Par cette prise de position, l’exécutif paraguayen cherche à dissocier clairement la position officielle du pays des propos tenus par l’élue. Le communiqué rappelle également le fonctionnement institutionnel du Paraguay.

« Le Paraguay est une République démocratique fondée sur la séparation des pouvoirs », soulignent les autorités, précisant que la sénatrice agit « sous sa seule responsabilité individuelle ».

Cette précision vise à rappeler que les déclarations de Celeste Amarilla n’engagent ni le gouvernement ni l’État paraguayen.

Un engagement réaffirmé contre le racisme

Au-delà de cette condamnation, le gouvernement paraguayen a souhaité réaffirmer son attachement aux principes de lutte contre toutes les formes de discrimination.

Le communiqué insiste sur le rejet du racisme, de la xénophobie et de l’intolérance, rappelant que ces valeurs demeurent incompatibles avec les engagements du pays sur la scène internationale.

Les autorités ont également adressé un message de solidarité aux personnes qui ont pu être choquées par ces déclarations.

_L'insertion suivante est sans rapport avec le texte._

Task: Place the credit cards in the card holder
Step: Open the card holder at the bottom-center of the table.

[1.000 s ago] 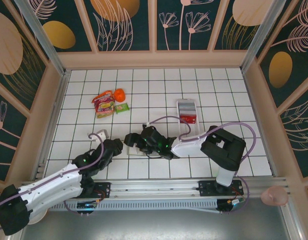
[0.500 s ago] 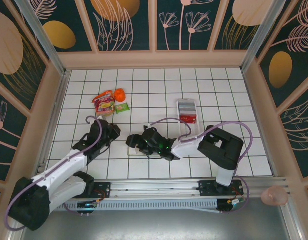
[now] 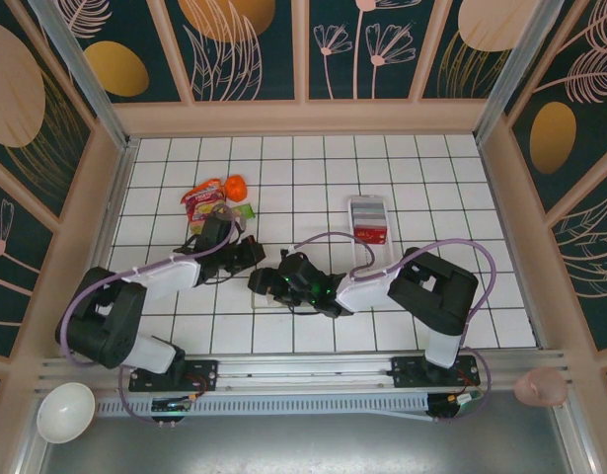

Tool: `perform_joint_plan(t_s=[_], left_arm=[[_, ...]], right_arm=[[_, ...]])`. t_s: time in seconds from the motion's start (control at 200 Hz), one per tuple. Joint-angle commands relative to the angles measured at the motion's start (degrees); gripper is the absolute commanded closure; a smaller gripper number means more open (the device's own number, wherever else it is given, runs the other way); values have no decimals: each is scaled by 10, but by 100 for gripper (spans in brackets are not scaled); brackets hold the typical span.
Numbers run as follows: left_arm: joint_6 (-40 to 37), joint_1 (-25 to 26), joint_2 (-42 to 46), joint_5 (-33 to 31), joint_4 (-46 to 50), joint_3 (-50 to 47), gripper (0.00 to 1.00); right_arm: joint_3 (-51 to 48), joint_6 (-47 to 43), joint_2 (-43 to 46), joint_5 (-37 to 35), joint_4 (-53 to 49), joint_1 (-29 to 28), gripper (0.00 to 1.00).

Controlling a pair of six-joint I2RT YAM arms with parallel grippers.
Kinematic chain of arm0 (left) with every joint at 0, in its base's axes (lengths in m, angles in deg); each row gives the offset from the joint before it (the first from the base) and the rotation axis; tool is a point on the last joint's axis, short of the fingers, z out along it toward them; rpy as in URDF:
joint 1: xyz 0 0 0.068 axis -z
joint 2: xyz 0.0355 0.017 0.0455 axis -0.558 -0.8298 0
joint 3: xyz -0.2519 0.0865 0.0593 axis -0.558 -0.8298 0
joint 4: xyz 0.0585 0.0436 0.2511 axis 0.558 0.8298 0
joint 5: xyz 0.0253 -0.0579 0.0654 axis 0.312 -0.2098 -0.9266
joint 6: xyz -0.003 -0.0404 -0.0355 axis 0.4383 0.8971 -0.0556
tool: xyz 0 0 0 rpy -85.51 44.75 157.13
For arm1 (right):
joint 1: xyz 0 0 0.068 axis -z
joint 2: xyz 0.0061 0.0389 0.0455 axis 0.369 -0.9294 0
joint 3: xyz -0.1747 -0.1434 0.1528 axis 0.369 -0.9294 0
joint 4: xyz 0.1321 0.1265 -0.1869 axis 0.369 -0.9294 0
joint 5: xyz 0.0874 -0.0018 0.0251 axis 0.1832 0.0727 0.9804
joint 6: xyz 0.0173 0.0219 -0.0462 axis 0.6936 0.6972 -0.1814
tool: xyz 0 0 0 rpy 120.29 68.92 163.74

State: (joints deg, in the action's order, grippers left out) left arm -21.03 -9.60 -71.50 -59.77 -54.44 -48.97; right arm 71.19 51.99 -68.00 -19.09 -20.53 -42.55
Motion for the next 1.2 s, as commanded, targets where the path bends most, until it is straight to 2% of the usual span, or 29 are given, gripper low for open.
perform_joint_plan(t_s=[0.0, 0.155, 0.641, 1.046, 1.196], left_arm=[[-26, -3, -17, 33, -1, 5, 100], [-28, -2, -32, 36, -5, 15, 100], [-39, 13, -62, 39, 5, 22, 100], [-22, 19, -61, 87, -15, -9, 100], [-31, 34, -64, 60, 8, -15, 100]], right_arm=[[15, -22, -12, -12, -22, -8, 27], [29, -38, -11, -23, -48, -11, 27], [35, -57, -17, -17, -39, -14, 26], [35, -70, -16, -21, -36, -18, 24], [26, -77, -11, -19, -20, -19, 19]])
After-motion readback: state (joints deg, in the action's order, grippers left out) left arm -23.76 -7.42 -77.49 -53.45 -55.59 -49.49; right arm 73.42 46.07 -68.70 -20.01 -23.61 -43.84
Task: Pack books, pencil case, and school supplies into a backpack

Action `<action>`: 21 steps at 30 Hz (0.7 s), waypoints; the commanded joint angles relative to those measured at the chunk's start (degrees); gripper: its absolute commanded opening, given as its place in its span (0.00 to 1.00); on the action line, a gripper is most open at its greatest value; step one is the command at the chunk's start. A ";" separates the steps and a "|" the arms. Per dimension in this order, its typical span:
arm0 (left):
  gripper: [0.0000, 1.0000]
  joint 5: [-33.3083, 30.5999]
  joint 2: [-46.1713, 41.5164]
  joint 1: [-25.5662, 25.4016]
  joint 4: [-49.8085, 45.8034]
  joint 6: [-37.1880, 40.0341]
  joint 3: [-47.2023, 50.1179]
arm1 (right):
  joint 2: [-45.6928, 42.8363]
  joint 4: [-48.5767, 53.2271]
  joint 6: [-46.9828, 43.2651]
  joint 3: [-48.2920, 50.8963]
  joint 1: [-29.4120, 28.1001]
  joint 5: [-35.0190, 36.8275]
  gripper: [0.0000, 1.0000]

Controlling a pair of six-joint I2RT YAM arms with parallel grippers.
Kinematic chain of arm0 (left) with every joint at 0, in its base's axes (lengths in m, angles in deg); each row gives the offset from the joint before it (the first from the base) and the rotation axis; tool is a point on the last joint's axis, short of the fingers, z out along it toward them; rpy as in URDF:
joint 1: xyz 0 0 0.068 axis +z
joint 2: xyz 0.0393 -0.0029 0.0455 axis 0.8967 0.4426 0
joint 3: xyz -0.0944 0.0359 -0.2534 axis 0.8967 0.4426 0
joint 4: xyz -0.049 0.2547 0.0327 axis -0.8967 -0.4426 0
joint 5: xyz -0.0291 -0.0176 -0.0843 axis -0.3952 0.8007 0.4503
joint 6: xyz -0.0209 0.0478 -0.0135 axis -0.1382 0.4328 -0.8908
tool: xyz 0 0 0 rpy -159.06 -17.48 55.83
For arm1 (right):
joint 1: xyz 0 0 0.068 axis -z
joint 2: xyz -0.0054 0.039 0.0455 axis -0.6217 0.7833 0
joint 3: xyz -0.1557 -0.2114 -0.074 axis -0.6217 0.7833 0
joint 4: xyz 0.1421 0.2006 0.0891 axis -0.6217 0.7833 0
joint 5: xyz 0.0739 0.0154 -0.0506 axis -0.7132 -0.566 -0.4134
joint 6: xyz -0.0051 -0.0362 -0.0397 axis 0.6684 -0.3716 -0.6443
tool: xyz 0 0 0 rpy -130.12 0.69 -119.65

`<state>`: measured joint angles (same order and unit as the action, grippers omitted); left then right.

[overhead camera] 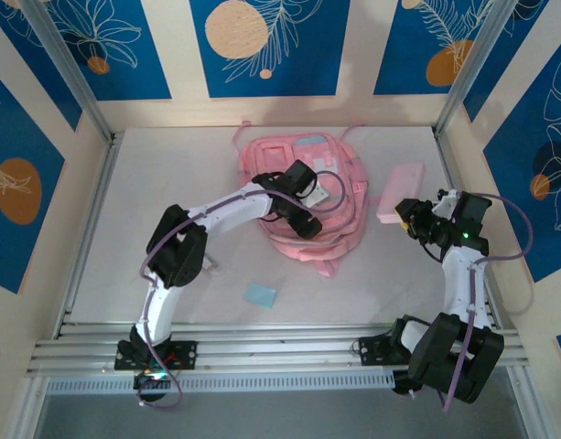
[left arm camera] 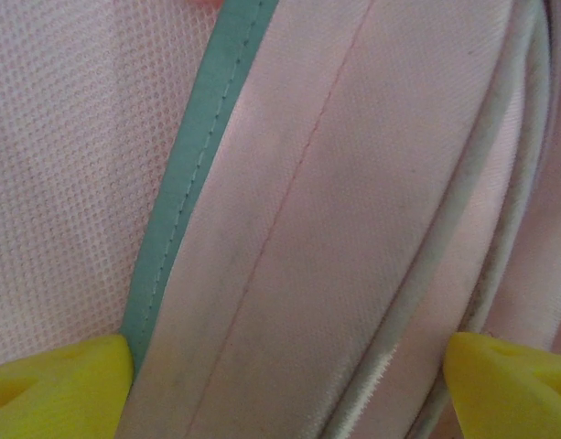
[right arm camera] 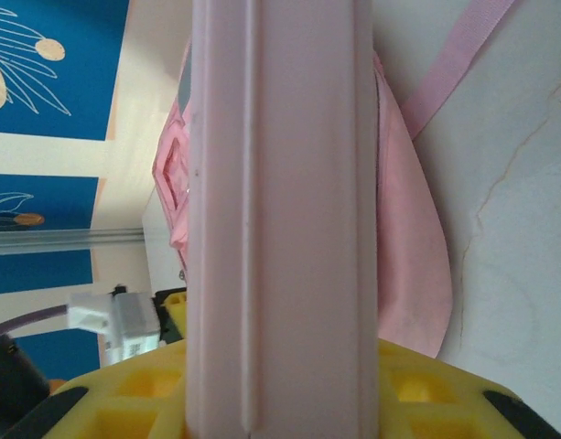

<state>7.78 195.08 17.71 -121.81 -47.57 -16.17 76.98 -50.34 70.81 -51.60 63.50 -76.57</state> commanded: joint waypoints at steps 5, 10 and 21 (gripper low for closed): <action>0.77 -6.47 3.60 -0.52 -1.15 3.98 -2.63 | -2.30 -1.49 -0.13 1.71 0.08 -3.62 0.11; 0.32 -7.86 4.33 -0.46 0.63 3.43 -3.36 | -2.52 -1.23 -0.46 2.14 -0.75 -3.78 0.10; 0.00 7.43 -4.10 2.87 2.24 -11.86 -5.98 | -5.56 1.78 -2.51 1.40 -0.59 0.77 0.10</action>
<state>8.26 196.09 18.41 -121.42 -51.53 -18.74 73.07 -48.90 69.95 -49.72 62.99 -76.22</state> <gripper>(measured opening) 0.054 0.331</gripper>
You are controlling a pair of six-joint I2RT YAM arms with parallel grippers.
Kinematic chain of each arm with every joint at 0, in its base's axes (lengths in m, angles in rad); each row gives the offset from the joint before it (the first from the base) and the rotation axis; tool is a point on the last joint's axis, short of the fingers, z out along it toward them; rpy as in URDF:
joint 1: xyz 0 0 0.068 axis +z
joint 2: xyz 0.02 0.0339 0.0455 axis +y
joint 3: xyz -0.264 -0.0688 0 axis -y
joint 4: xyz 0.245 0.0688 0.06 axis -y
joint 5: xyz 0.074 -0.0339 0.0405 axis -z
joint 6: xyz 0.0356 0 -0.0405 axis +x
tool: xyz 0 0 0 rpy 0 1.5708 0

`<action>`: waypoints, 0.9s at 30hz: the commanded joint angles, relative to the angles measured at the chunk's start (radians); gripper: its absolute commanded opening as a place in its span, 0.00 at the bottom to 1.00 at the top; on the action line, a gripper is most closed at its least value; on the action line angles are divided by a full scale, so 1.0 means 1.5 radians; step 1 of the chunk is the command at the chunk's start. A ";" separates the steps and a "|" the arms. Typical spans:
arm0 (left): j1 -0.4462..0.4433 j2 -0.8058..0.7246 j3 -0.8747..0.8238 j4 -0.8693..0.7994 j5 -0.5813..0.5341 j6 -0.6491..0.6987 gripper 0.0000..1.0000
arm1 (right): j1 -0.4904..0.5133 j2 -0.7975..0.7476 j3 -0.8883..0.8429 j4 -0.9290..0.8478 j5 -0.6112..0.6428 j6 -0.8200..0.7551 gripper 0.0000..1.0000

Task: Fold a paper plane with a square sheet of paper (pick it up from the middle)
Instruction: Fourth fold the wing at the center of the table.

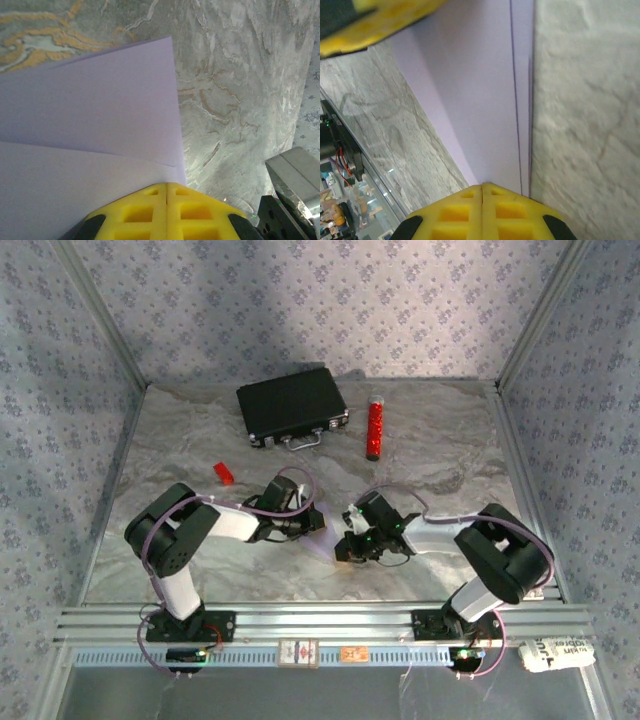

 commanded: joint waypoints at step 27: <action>0.006 0.015 -0.029 -0.046 -0.034 -0.007 0.03 | -0.013 -0.033 0.078 -0.059 0.029 0.032 0.02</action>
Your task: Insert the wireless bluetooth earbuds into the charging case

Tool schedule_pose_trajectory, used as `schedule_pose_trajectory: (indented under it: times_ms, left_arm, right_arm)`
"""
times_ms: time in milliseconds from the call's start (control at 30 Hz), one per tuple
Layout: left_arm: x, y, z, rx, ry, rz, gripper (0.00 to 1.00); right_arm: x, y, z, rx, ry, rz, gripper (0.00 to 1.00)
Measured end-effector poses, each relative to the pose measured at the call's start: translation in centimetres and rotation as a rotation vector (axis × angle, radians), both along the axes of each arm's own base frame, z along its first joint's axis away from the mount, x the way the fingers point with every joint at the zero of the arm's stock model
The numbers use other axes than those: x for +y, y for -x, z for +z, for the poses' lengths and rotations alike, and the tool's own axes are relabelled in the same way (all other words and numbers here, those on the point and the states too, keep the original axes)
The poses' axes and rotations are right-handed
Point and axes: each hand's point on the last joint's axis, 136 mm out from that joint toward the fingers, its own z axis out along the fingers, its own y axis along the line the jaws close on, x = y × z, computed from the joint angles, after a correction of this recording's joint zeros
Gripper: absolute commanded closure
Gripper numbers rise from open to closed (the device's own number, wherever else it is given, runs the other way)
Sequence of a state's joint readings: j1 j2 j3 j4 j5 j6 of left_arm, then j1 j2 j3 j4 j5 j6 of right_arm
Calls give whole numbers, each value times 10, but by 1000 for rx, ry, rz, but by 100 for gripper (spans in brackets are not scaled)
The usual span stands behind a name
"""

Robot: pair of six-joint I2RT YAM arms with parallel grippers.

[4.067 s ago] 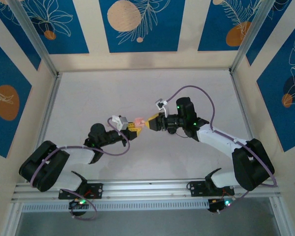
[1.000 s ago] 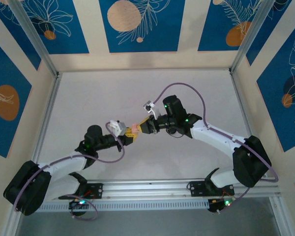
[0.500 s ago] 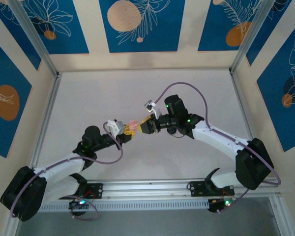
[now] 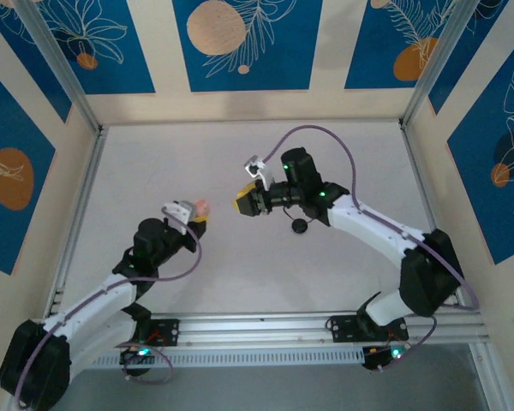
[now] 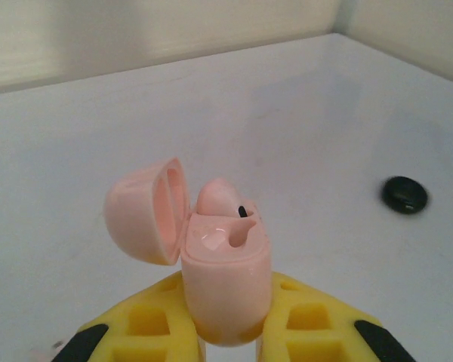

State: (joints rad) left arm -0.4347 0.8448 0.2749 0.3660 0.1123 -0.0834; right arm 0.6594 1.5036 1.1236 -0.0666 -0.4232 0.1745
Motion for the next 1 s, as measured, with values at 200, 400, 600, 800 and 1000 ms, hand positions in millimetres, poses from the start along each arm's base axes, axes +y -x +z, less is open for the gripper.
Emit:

« Il exprime également sa solidarité envers toutes les personnes qui auraient pu se sentir blessées par ces déclarations et réaffirme son respect envers le peuple français, avec lequel le Paraguay entretient une relation historique d’amitié, de coopération et de compréhension mutuelle. »

Ce passage apparaît comme une volonté d’apaiser les tensions diplomatiques apparues ces derniers jours entre les deux pays.

Une polémique qui dépasse désormais le football

Malgré cette prise de position officielle, l’affaire ne semble pas totalement close. Selon plusieurs informations, Celeste Amarilla aurait maintenu ses positions après la publication du communiqué gouvernemental, alimentant encore les débats.

Cette situation place désormais la sénatrice dans une position d’isolement politique, alors que les condamnations continuent de se multiplier aussi bien au Paraguay qu’à l’international.

Au-delà du cas individuel de Kylian Mbappé, cette controverse rappelle que les grandes compétitions sportives constituent également des espaces où les questions liées au respect, à la lutte contre le racisme et aux valeurs universelles occupent une place essentielle.

En intervenant officiellement, le gouvernement paraguayen a choisi d’envoyer un signal fort : les déclarations de sa parlementaire ne sauraient représenter la position du pays.

Cette clarification diplomatique marque une étape importante dans une affaire qui, partie d’un match de Coupe du monde, s’est rapidement transformée en débat international sur la responsabilité des responsables publics et la nécessité de combattre toutes les formes de discrimination.